17 September 2018

Film review: Once Again


Old School Romance

My review of Kanwal Sethi's film Once Again, now streaming on Netflix:


A few minutes into Once Again, we see the middle-aged female protagonist Tara Shetty (Shefali Shah) patting her face carefully with her hands. The deliberateness of her gestures suggest a nightly ritual: she seems to be putting something on, perhaps an invisible layer of cream? Almost immediately after, there is a mirroring, when we see the film's middle-aged male protagonist in the midst of his own cleansing ritual. But Amar Kumar (Neeraj Kabi) is a famous film star called Amar Kumar, and his smoky black eye make-up is being gently dabbed away by someone else. The addition of an invisible layer versus the removal of a visible one; the woman's actions hoping to stave off the inevitability of age, while the man has just shot for an erotic dance sequence with a bevy of much younger women: of such contrasting details is Kanwal Sethi's film made.
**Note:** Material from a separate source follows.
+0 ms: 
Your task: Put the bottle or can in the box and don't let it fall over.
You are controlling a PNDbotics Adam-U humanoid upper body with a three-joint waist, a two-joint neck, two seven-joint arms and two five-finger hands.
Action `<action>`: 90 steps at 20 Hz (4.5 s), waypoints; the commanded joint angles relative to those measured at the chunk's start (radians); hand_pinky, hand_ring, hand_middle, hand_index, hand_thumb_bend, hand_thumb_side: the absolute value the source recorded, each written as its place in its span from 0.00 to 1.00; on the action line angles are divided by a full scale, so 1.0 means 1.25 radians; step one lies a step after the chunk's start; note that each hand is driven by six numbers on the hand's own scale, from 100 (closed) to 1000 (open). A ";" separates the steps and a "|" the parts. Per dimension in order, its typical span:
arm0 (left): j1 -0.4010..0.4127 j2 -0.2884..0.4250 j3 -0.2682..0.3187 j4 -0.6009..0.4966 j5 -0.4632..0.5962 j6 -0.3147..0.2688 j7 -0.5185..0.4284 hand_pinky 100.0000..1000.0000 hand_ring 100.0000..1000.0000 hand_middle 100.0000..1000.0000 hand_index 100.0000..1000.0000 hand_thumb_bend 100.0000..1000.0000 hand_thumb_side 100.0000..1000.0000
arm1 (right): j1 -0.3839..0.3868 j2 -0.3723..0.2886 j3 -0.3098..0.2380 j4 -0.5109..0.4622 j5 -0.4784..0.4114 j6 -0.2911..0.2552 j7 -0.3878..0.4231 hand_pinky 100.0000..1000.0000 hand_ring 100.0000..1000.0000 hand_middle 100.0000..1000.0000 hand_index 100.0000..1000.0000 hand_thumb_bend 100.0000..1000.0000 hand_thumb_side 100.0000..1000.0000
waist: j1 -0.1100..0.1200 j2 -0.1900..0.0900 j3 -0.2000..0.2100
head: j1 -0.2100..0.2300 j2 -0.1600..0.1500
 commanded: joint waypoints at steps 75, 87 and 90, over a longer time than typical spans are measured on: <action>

Creating characters who share your sensibility is the oldest trick in the fiction writer's book, and writer-director Sethi unapologetically takes this route, making both Tara and Amar agents of the film's unhurried tactility. It makes perfect sense that Tara's cooking, all slow marination and hand-ground masala, should appeal to Amar, the sort of man whose first gift to her is a fragrant, creamy- white gajra.

The premise -- of a connection fostered through the daily delivery of a freshly-cooked meal -- is bound to invite comparisons with The Lunchbox (2013). Stylistically, too, both films are redolent with old-school romance: the anonymous pleasures of Mumbai's streets, and nostalgia for handwritten notes and landline appointments. Unlike the plotted safety of Ritesh Batra's film though, Tara and Amar do meet, and meet several times, letting the charmed flame of their phone banter flicker into unscripted disappointment. “What are you thinking?” Amar asks Tara after one tense moment. “Just that it's all so easy on the phone,” says Tara.

Women have long cooked to express love. The film recognizes both the intimacy of the act, and the unequal gendered labour of it. Tara's response when Amar introduces her as someone who cooks for him is not that different from Sridevi in English Vinglish when her husband declares “My wife, she was born to make laddoos”. But Sethi's glancing, atmospheric style doesn't delve too deep, sometimes leaving us with more suggestion than substance. 

The protagonists' relationships with their respective grown-up children – Rasika Dugal, Bidita Bag and Priyanshu Painyuli – never feel fully fleshed out, coming off like distractions from our main focus. This is particularly so because Shah and Kabi are both fine actors, and Shah's trademark intensity makes her chemistry with Kabi a live, smouldering thing. We could really do with more of her.

An edited version of this review was published in India Today magazine, 15 Sep 2018.